* _ASSIGNMENT_
Go through the following data and transcribe exactly the stretch of lines from the one holding "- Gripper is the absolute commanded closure" to the one holding "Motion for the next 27", both included.

Collected data entries
_ _ _
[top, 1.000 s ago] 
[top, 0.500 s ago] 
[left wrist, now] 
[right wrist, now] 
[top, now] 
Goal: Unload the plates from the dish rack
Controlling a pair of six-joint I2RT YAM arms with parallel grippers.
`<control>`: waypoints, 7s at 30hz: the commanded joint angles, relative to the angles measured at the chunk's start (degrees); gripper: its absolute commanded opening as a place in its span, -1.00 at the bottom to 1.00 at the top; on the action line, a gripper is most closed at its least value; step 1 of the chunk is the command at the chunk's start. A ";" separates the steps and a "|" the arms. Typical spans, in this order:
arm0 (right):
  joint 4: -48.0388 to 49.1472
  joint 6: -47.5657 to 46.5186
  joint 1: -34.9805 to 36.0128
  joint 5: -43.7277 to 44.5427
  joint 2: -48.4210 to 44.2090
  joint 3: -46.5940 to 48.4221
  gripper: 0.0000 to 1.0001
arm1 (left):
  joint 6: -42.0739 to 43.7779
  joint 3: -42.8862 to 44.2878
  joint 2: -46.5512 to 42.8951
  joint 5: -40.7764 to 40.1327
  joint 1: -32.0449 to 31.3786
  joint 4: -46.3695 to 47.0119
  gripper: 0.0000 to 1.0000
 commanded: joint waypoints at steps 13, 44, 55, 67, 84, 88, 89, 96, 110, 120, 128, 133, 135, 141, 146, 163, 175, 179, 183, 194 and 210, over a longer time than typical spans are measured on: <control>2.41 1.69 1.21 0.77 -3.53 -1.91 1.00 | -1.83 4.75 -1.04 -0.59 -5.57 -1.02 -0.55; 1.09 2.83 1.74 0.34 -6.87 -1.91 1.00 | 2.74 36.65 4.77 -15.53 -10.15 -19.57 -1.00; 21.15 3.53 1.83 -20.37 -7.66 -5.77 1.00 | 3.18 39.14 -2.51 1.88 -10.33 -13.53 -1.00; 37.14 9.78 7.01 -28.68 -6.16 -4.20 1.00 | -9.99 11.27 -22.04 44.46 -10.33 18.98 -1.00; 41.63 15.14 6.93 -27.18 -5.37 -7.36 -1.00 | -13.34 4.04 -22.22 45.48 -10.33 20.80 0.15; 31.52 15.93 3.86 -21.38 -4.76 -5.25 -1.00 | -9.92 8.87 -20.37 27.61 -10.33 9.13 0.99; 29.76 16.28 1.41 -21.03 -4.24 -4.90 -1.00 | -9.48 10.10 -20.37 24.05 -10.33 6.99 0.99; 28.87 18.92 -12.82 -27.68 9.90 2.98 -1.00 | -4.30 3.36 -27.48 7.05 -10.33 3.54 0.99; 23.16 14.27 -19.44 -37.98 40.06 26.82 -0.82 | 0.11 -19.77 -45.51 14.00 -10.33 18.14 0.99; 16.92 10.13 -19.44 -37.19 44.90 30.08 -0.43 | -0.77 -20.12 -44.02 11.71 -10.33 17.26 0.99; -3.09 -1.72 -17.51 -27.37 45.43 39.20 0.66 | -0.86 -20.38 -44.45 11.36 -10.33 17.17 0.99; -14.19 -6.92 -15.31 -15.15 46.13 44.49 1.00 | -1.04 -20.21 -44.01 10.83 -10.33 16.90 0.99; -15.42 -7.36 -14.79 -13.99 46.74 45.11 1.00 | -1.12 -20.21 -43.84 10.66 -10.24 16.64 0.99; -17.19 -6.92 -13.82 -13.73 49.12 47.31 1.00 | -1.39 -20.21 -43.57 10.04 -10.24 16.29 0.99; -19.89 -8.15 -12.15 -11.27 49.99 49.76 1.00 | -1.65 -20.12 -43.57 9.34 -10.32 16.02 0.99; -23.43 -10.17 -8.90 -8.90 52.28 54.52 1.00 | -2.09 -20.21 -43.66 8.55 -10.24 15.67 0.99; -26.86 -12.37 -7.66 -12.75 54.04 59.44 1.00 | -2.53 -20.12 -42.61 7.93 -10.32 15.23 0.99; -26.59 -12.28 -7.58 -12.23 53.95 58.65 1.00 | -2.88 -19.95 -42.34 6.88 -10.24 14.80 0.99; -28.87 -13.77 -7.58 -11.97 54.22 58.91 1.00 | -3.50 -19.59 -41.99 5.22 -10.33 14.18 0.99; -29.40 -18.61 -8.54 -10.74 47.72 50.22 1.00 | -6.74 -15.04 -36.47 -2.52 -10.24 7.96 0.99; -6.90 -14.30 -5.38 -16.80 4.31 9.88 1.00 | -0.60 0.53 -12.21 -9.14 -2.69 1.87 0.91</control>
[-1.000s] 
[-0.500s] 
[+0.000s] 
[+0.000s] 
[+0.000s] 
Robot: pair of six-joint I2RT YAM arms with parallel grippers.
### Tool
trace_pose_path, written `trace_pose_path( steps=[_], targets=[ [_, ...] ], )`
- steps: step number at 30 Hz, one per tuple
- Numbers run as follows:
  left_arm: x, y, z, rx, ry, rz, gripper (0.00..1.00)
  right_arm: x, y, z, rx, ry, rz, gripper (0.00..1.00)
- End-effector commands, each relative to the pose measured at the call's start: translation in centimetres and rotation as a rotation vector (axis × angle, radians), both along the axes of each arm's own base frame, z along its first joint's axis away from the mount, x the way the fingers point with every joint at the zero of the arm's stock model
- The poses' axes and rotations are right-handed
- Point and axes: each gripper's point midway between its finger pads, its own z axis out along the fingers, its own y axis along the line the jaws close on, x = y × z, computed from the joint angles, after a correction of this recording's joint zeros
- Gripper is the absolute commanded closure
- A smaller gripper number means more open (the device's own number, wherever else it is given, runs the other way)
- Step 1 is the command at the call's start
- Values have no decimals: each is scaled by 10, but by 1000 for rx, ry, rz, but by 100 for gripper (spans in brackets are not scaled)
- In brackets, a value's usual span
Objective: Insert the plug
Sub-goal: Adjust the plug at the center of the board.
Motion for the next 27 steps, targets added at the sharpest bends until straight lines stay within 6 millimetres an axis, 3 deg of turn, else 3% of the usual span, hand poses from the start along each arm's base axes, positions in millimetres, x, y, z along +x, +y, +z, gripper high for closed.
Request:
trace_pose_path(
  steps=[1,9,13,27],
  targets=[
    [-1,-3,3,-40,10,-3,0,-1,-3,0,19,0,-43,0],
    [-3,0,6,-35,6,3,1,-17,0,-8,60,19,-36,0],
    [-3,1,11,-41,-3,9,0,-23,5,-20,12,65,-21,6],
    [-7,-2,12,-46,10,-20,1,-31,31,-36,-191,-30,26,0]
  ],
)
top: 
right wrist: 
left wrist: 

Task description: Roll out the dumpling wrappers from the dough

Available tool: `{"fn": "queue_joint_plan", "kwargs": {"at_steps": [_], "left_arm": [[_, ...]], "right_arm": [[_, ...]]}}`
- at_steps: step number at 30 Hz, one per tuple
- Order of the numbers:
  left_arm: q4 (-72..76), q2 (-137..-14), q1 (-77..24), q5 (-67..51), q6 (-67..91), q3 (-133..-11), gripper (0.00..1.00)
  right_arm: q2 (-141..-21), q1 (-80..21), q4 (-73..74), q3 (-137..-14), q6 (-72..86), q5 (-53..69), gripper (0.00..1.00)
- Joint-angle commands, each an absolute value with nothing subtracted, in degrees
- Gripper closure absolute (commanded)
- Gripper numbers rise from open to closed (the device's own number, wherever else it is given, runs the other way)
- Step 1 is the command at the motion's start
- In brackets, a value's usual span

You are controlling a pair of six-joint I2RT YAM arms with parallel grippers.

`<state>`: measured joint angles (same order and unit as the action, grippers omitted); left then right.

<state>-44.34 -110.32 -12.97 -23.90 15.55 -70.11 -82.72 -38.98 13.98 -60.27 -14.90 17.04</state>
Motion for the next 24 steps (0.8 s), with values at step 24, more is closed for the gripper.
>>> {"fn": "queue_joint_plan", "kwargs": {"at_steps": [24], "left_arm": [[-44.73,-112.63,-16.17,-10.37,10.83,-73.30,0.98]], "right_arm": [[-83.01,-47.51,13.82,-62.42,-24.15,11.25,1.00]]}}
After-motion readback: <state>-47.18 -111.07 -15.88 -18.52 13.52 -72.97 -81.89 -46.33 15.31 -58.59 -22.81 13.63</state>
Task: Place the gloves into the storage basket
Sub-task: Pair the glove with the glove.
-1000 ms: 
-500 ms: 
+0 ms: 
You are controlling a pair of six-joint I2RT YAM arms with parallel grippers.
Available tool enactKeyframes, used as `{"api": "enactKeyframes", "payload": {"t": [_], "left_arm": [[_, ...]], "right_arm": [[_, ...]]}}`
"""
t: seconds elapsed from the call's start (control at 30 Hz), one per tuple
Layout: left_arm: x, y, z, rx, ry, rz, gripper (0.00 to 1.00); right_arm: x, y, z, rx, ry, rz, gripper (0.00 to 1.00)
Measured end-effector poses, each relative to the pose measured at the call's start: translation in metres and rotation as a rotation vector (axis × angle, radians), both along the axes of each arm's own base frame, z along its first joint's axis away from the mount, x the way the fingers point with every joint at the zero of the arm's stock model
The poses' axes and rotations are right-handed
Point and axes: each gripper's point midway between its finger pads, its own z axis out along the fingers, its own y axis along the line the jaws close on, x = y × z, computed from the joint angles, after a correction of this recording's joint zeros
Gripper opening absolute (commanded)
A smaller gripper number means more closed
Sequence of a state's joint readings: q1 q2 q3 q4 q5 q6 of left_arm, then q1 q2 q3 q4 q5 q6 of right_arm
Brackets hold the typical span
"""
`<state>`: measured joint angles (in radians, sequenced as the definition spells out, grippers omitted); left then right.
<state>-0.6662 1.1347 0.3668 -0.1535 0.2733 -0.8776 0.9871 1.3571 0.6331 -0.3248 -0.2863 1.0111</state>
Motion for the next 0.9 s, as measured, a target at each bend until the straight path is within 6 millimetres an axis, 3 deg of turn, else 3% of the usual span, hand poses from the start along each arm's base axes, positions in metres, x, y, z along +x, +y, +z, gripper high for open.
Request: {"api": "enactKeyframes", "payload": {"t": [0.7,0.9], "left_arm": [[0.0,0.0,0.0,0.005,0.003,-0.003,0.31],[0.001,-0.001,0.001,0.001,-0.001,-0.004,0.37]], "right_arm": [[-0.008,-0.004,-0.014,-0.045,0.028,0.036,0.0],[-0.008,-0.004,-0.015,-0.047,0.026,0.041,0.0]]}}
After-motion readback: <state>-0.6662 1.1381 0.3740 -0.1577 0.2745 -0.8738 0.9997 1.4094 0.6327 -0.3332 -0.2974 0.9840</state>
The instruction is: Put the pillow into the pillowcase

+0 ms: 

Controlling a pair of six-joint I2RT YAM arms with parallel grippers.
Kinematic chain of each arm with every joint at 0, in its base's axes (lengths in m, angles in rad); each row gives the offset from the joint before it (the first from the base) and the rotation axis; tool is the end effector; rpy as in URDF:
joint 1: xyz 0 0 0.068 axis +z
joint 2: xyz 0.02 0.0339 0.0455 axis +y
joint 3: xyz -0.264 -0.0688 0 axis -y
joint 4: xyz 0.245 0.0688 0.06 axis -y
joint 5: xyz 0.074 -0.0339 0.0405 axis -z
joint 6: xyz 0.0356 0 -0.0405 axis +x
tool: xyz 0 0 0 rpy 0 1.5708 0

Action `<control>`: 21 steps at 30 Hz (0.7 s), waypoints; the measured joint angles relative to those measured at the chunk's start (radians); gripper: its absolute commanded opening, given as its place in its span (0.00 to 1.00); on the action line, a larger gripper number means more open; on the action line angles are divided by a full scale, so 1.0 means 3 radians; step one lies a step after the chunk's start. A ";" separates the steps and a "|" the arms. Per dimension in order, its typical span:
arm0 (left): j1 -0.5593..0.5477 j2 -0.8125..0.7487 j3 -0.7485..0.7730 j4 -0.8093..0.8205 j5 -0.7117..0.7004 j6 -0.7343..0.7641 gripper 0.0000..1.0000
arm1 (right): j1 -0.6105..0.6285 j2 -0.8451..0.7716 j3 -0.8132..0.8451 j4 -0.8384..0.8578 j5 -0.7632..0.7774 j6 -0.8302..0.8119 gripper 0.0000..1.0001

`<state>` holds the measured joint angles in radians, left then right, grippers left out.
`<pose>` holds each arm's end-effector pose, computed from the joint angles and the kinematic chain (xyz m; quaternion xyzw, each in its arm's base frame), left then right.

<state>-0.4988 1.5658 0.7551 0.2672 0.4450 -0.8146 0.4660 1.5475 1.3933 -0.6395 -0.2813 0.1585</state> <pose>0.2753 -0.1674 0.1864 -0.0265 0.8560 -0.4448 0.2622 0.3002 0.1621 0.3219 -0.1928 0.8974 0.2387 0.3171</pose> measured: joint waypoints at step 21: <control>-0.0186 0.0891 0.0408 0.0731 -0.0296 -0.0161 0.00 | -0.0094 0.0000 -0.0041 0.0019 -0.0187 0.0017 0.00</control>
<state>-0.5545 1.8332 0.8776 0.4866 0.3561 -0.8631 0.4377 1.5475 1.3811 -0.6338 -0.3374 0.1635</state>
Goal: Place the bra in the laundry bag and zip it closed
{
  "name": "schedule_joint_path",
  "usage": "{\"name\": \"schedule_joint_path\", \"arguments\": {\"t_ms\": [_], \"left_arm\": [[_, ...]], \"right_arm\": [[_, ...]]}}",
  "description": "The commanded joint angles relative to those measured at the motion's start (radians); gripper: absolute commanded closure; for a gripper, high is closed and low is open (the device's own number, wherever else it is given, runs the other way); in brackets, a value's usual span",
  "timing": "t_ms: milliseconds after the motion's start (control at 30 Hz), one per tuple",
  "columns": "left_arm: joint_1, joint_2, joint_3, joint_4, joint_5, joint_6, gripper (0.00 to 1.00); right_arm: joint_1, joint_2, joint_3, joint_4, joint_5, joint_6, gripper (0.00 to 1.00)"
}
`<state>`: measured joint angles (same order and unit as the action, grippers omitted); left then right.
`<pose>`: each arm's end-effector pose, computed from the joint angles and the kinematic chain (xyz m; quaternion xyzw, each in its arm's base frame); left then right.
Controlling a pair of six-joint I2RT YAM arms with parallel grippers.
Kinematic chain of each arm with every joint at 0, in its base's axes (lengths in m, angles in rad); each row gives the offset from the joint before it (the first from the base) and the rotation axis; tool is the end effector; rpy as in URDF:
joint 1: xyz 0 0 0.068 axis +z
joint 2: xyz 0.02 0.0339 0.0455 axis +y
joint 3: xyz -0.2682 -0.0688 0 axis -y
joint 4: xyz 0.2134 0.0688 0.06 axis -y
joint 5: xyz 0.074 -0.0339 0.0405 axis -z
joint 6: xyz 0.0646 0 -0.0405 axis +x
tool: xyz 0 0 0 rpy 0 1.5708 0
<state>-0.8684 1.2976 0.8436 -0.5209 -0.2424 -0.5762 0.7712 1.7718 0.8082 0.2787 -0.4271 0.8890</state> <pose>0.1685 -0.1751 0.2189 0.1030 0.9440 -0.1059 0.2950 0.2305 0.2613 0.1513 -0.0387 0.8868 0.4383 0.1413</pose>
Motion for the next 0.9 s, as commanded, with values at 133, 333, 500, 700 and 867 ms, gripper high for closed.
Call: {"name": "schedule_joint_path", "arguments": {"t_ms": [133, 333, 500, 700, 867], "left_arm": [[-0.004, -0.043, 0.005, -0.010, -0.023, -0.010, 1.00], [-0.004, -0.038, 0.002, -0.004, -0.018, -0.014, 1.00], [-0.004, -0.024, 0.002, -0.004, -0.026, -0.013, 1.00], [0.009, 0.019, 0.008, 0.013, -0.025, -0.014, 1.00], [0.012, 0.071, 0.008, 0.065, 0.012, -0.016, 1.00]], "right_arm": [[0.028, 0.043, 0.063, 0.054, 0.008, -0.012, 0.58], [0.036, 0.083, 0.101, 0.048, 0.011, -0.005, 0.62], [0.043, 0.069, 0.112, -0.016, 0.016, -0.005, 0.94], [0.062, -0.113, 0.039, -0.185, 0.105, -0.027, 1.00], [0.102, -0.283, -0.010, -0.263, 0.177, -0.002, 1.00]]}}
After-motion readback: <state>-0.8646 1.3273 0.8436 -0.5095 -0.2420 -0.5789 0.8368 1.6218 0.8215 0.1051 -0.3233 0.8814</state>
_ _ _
* _TASK RESPONSE_
- Gripper is the absolute commanded closure
- A smaller gripper number means more open (the device's own number, wherever else it is given, runs the other way)
- Step 1 is the command at the call's start
- Values have no decimals: each is scaled by 10, but by 1000 for rx, ry, rz, but by 100 for gripper (spans in brackets are not scaled)
- In brackets, a value's usual span
Objective: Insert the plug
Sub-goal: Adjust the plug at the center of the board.
Motion for the next 27 steps, targets added at the sharpest bends until straight lines stay within 6 millimetres an axis, 3 deg of turn, else 3% of the usual span, hand poses from the start along each arm's base axes, positions in millimetres, x, y, z along +x, +y, +z, gripper high for closed.

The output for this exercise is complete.